I suggest you to have a look at the TypeScript driver for node.js, since IIRC they include detailed type definitions for every command result - you can get some inspiration from this.

mzimbres commented 1 year ago

Yes, it is too low level for the general public. We need two things

  1. A way of iterating over the generic_response individual responses. For example, if we receive the responses to a request that contains multiple commands in a generic_response we don't know where the first response finishes and the next one starts. Each message is contained in a range of resp3::nodes. This would also be useful to support reading server pushes in batches to improve performance.

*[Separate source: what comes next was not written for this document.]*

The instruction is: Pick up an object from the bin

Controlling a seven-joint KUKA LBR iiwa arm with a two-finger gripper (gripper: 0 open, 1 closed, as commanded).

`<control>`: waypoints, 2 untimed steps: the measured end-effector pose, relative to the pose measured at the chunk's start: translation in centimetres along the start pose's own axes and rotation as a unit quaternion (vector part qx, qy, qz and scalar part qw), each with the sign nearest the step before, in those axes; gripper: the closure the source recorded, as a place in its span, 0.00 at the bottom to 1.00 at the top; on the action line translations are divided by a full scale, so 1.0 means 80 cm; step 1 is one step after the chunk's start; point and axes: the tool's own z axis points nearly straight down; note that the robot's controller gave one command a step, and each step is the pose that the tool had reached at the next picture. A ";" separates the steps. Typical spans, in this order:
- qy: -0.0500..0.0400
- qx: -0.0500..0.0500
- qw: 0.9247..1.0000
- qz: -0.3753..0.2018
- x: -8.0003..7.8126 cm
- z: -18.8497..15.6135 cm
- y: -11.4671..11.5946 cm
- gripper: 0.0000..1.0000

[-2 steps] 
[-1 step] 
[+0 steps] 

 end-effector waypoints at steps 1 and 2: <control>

  2. Once we have a range in the generic_response that corresponds to an individual message we will want to convert that into a more usable data structure, it could be like this

generic_response gresp;
...
error_code ec;
auto map = as<std::map<user, value>>(gresp-range, ec)

So I'd suggest an alternative, tree-like structure, that offers you methods to retrieve each node's children, at least. Something like Boost.Json value.

A tree would be the most generic thing, but too generic and therefore not very efficient for most cases. I believe most requests don't have a dynamic number of commands.

anarthal commented 1 year ago

A way of iterating over the generic_response individual responses

Can't you just use basic_node::depth to distinguish responses? Every time you encounter a node with depth == 0, that's a new response. That's what I'm doing in servertech. Why is it different to parsing other data structures?

A tree would be the most generic thing, but too generic and therefore not very efficient for most cases.

I'm proposing an additional, opt-in mechanism, not replacing generic_response.

mzimbres commented 1 year ago

Can't you just use basic_node::depth to distinguish responses? Every time you encounter a node with depth == 0, that's a new response. That's what I'm doing in servertech. Why is it different to parsing other data structures?

Yes, that works too. I should indeed add this to the docs. There just should be a more elegant way of iterating over a generic_response than checking depths manually.